Abstrak


REPRODUKSI KULTURAL TRADISI RASULAN DUSUN BULUKERTO, DESA SEWUREJO, KECAMATAN MOJOGEDANG, KABUPATEN KARANGANYAR


Oleh :
Adinda Dea Ayu Nathasa - D0320004 - Fak. ISIP

Rasulan Dusun Bulukerto merupakan sebuah tradisi kemasyarakatan yang ada di wilayah Desa Sewurejo, Kecamatan Mojogedang, Kabupaten Karanganyar. Aktivitas ini dari tahun ke tahun mengalami berbagai perubahan pada bentuk aktivitas serta isinya. Berbagai perubahan itulah sebagai tanda terjadinya reproduksi kultural yang terjadi pada tradisi tersebut. Penelitian ini bertujuan untuk menganalisis praktik reproduksi kultural yang terjadi pada Tradisi Rasulan Dusun Bulukerto melalui skema teoritik Pierre Bourdieu. 
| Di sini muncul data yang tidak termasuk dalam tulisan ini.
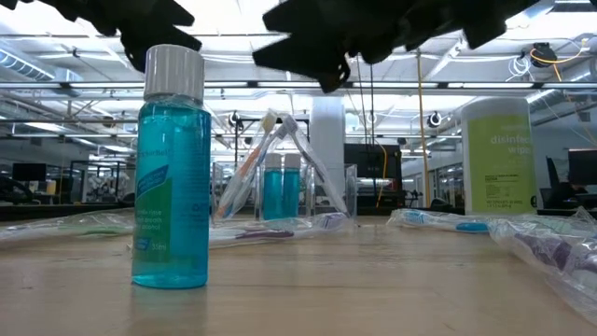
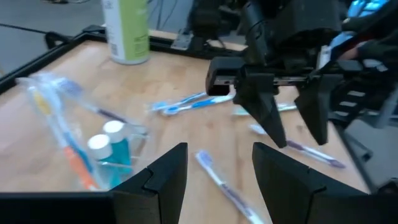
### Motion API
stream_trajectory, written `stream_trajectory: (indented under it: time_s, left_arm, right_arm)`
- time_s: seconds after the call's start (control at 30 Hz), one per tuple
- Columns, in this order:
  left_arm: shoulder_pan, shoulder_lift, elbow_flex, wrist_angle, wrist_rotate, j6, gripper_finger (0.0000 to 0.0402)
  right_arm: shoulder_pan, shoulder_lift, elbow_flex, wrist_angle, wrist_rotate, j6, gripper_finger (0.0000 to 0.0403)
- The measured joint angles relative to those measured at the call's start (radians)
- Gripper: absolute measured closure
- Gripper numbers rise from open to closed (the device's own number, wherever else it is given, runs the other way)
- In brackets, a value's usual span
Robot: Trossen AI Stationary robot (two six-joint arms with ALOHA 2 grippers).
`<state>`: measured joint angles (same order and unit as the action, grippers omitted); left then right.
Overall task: Pick & Place toothbrushing station
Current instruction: Put the right blue toothbrush into the transparent organizer
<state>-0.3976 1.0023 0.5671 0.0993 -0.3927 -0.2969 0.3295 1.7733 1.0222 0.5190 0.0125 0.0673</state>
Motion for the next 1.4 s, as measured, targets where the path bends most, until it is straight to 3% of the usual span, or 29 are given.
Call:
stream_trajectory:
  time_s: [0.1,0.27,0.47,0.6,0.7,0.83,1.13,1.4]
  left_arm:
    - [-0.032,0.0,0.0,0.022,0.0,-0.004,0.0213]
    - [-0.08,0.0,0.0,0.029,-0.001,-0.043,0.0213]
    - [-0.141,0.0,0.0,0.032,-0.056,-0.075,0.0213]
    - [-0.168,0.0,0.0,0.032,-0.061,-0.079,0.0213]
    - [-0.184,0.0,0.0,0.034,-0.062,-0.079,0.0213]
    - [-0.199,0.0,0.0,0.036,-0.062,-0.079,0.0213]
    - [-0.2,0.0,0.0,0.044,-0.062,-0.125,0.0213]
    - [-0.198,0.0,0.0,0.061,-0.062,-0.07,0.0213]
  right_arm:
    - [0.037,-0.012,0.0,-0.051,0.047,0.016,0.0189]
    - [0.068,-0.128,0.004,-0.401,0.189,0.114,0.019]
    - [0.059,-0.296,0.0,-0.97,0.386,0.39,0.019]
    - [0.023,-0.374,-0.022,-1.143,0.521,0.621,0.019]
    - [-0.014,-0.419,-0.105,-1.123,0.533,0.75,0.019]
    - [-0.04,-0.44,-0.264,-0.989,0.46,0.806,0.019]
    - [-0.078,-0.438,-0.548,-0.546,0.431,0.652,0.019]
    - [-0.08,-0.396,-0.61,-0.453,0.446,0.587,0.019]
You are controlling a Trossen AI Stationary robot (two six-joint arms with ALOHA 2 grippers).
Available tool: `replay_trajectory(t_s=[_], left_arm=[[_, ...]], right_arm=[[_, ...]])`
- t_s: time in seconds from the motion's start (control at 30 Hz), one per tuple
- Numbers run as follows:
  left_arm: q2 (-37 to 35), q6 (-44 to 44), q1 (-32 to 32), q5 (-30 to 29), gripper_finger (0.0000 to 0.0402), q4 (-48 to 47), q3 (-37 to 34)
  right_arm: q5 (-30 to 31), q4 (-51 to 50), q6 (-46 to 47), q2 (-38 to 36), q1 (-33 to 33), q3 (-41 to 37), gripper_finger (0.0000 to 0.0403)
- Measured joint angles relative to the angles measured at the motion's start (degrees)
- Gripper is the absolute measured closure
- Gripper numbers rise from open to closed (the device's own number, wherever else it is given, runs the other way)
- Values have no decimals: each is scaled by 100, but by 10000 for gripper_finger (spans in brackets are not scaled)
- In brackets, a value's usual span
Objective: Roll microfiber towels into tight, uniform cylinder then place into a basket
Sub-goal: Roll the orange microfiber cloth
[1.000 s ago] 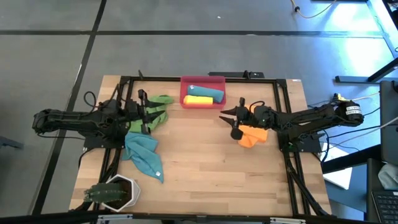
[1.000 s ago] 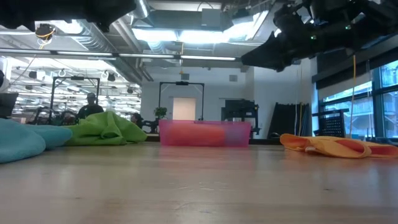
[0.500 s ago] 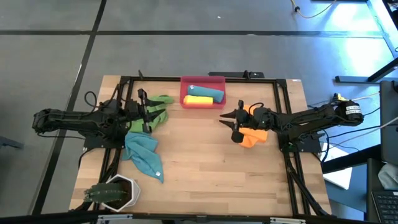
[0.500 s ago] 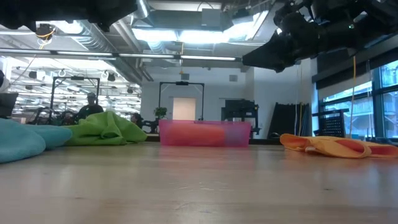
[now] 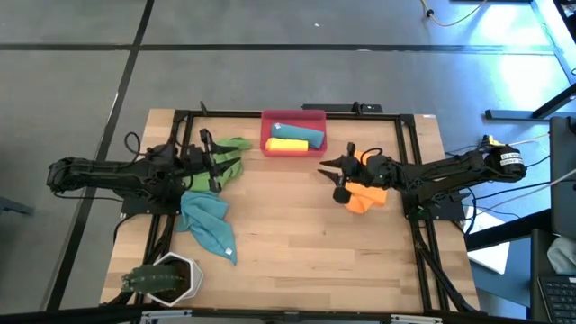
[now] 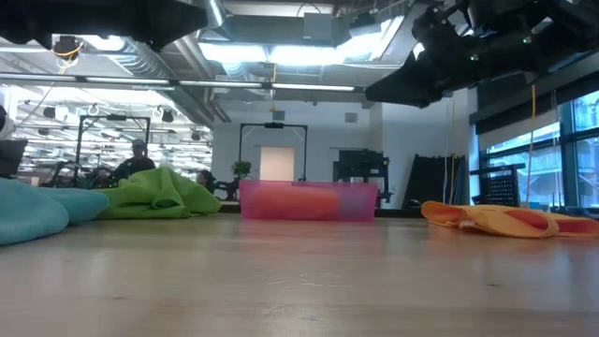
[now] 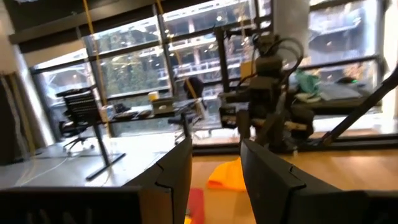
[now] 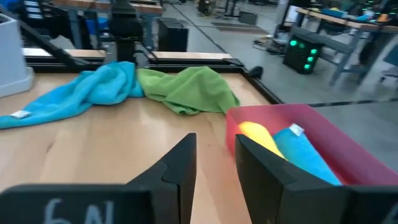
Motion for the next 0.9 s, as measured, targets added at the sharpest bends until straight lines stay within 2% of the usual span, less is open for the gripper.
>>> replay_trajectory(t_s=[0.13,0.4,0.53,0.73,0.8,0.9], left_arm=[[0,6,-2,-186,276,-146,0],[73,-390,150,-1093,276,-1024,0],[219,-732,341,-1087,276,-1104,0],[567,-769,491,-1036,276,-1032,0],[698,-763,524,-1033,276,-934,0],[905,-736,576,-1032,276,-594,0]], right_arm=[[148,4,-2,0,0,0,291],[187,375,-13,2,0,1,291],[192,513,-222,2,0,4,291],[192,458,-201,239,-18,14,291],[189,-90,41,447,-100,104,291],[194,-1660,426,723,-265,598,291]])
Metode yang digunakan dalam penelitian kualitatif ini menggunakan pendekatan studi kasus. Pemilihan informan dilakukan secara purposive berdasarkan kriteria usia, jenis kelamin, dan struktur kelembagaan dalam Tradisi Rasulan Dusun Bulukerto sehingga ditemukan 12 (dua belas) orang. Pengambilan data dilakukan dengan observasi, wawancara, dan dokumentasi. Data dianalisis menggunakan pattern matching. Validitas data dilakukan dengan transferability

Hasil penelitian  ditemukan tiga aktor  yaitu aktor kelompok sadar wisata, pelaku seni, dan masyarakat lokal dengan berbagai modal seperti modal budaya, simbolik, ekonomi, dan sosial disertai dengan berbagai habitusnya masing-masing melakukan praktik reproduksi kultural pada arena Tradisi Rasulan Dusun Bulukerto. Adapun berbagai bentuk reproduksi kultural yang terjadi di antaranya yaitu pada kelompok sadar wisata memanfaatkan modernisasi digital dan relasi sosial untuk meningkatkan eksistensi hingga hadirnya generasi muda dan ide kreatifnya, sedangkan pada aktor pelaku seni terdapat kolaborasi seniman untuk memunculkan peluang usaha baru dengan penggunaan media sosial sebagai media promosi hingga perubahan lokasi acara, sementara pada aktor masyarakat lokal berupa pemanfaatan modernisasi digital dan kerjasama yang baik dengan panitia agar tradisi semakin eksis dan kesenian luar dapat membawa pengetahuan baru. Melalui skema reproduksi kultural tersebut, keberadaan modal yang dimiliki para aktor dapat dianalisis menjadi faktor pendukung dan penghambat. Pada faktor pendukung ditemukan bahwa modernisasi digital menjadikan tradisi menjadi eksis yang didukung dengan lokasi yang lebih memadai sehingga muncul ide kreatif, kolaborasi seniman luar dan lokal, pengetahuan baru, serta kekompakan masyarakat lokal. Pada faktor penghambat ditemukan bahwa keberadaan generasi tua yang enggan melakukan regenerasi tentunya menghambat eksistensi tradisi sehingga nilai-nilai yang disampaikan menjadi bias, dan pada akhirnya Tradisi Rasulan yang seharusnya menjadi refleksi kehidupan hanya menjadi aktifitas hiburan semata.